NEW YORK/LONDON: Gold sank almost 2 percent to two-week lows on Thursday as upbeat U.S. data heightened expectations the U.S. Federal Reserve may soon rein in its massive stimulus program that has bolstered bullion prices.
The market had earlier surrendered gains as the dollar rose following the European Central Bank’s pledge to keep interest rates low.
But selling accelerated and prices fell to $1,365.16 an ounce, the lowest since August 22, after data showed the pace of growth in the U.S. services sector accelerated in August to its fastest pace in almost eight years.

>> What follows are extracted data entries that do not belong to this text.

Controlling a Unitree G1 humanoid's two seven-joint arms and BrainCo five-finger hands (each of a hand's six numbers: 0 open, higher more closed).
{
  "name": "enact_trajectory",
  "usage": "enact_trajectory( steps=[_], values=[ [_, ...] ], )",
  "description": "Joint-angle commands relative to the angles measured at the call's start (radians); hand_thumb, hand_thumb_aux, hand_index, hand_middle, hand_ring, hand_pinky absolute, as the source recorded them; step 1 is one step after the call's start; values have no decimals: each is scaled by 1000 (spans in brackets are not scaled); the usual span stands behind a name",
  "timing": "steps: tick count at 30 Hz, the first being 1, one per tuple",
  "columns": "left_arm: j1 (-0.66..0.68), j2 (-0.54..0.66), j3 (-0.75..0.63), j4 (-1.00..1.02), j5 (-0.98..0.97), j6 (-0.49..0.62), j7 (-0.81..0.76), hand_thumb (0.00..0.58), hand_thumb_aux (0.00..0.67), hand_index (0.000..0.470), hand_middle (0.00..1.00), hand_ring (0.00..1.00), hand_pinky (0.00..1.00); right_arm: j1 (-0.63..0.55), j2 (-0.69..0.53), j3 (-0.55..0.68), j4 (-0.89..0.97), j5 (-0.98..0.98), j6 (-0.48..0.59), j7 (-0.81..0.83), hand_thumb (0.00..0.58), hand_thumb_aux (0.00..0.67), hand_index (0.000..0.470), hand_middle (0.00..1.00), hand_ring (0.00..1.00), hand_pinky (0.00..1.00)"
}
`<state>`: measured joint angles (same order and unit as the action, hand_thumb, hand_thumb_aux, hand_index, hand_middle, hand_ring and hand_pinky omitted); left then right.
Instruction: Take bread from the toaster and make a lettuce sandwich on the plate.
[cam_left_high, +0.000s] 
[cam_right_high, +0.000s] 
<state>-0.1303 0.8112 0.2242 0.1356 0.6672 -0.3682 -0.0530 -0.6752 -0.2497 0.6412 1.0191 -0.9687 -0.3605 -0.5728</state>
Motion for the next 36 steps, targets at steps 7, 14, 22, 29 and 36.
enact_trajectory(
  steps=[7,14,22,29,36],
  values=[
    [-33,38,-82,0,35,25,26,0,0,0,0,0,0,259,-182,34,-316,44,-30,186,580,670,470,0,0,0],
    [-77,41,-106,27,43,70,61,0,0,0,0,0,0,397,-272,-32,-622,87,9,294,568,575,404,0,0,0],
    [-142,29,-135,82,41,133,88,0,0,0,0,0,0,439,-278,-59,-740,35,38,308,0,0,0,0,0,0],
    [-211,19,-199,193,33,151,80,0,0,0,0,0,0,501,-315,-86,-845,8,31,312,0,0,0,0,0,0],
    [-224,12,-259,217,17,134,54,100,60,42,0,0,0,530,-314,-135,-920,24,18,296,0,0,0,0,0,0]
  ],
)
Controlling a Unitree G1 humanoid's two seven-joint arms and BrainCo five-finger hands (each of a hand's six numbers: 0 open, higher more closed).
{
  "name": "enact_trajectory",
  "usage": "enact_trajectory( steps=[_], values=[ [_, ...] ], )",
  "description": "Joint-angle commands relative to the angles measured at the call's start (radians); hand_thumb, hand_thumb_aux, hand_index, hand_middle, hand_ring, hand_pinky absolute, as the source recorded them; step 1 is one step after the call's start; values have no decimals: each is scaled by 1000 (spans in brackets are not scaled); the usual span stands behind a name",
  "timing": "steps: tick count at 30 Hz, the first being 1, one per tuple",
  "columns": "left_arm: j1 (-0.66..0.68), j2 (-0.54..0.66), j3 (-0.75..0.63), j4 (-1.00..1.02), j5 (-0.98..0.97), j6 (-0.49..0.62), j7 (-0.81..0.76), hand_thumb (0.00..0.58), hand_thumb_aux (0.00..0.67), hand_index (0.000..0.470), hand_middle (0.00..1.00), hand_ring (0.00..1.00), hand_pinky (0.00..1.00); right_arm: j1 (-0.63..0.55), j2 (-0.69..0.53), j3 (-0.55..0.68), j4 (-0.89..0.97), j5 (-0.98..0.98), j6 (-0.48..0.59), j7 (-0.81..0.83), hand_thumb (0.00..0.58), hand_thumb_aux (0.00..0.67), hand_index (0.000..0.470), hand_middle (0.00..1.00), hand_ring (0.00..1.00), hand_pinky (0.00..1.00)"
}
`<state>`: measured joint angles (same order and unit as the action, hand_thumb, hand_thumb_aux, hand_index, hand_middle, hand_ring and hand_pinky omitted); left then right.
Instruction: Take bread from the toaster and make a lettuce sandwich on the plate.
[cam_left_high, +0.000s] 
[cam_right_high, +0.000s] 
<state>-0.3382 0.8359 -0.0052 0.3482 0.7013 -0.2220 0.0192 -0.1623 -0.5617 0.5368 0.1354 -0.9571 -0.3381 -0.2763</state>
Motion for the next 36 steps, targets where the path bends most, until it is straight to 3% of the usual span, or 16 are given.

That followed earlier news that private employers added 176,000 jobs in August and new claims for jobless benefits fell to a near five-year low last week.
The data suggest the labor market – key for Fed decisions – is staging a slow-but-steady recovery and could convince the central bank to pull back its $85 billion per month in buying of Treasuries and mortgage-backed securities, dealers said.

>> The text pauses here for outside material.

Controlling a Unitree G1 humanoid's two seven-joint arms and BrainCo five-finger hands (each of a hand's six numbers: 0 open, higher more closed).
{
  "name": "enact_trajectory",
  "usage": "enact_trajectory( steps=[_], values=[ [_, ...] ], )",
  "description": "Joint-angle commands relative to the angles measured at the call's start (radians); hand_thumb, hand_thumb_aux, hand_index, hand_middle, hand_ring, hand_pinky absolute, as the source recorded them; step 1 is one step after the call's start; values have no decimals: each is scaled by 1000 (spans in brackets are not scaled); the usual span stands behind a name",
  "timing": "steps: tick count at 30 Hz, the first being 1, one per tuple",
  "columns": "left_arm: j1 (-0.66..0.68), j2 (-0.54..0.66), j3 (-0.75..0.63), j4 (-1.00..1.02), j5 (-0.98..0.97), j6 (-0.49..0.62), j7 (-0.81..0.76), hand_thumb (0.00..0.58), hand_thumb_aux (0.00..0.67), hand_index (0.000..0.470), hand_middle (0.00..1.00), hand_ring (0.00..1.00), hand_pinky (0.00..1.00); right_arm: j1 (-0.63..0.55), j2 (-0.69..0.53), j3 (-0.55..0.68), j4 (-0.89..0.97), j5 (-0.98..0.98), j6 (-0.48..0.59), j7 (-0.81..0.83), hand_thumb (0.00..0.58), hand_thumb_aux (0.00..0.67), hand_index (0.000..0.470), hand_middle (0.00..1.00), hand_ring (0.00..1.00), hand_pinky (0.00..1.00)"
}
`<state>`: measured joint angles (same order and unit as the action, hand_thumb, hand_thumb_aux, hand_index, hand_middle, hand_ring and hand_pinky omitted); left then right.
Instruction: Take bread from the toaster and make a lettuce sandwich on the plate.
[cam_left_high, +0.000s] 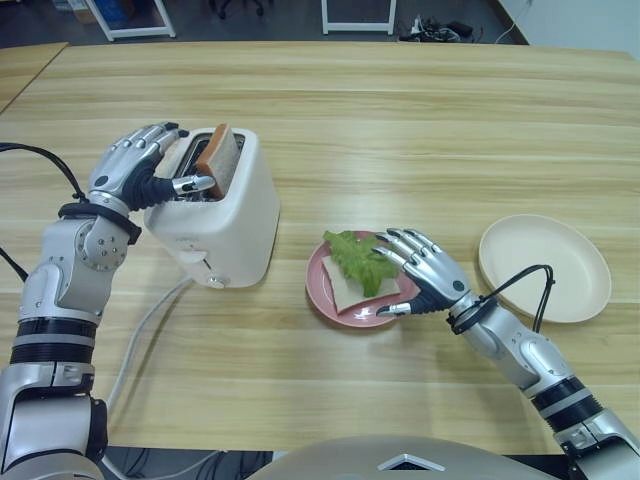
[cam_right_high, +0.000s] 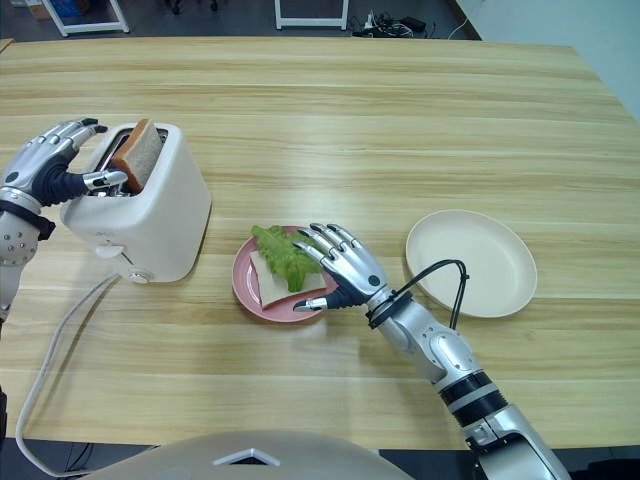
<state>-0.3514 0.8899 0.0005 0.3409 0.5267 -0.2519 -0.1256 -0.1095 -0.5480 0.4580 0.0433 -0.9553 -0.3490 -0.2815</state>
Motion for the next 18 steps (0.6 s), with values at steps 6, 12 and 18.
enact_trajectory(
  steps=[6,12,18],
  values=[
    [1,34,-7,23,-102,2,-202,0,0,0,0,0,0,21,12,-7,-13,-10,9,12,0,0,0,0,0,0],
    [-39,26,-10,17,-123,15,-230,0,0,0,0,0,0,26,13,-9,-7,-13,10,11,0,0,0,0,0,0],
    [-75,22,-28,15,-75,17,-188,0,0,0,0,0,0,24,17,-7,-3,-15,11,10,0,0,0,0,0,0]
  ],
)
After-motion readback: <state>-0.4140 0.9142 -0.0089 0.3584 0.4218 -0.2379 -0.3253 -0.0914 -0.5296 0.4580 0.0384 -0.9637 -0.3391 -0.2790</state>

“You’ve had some relatively good (jobs) numbers, which is starting to have sentiment turned that tomorrow’s job number will be at least on target,” said Frank McGhee, head precious metals trader at Integrated Brokerage Services.
U.S. stocks rose and Treasury notes fell after the data.
For now, safe-haven buying that had propelled prices to three-and-a-half-month highs last week due to rising tensions in the Middle East, has stalled.
Building on Wednesday’s 1.5-percent drop, spot gold was down 1.6 percent at $1,368.14 an ounce at 11:50 a.m. EDT (1550 GMT). It was off a session high of $1,399.06 and close to support at $1,358 per ounce, its 100-day moving average.
U.S. gold futures for December delivery were down $22.4 or 1.61 percent at $1,367.8.
Attention will now turn to key U.S. non-farm payrolls data for August on Friday, a barometer of the economic recovery and U.S. monetary policy.
A 15 percent drop in gold prices this year has been driven largely by speculation the Fed will start reducing its quantitative easing programme, with an announcement foreseen at its September 17-18 meeting.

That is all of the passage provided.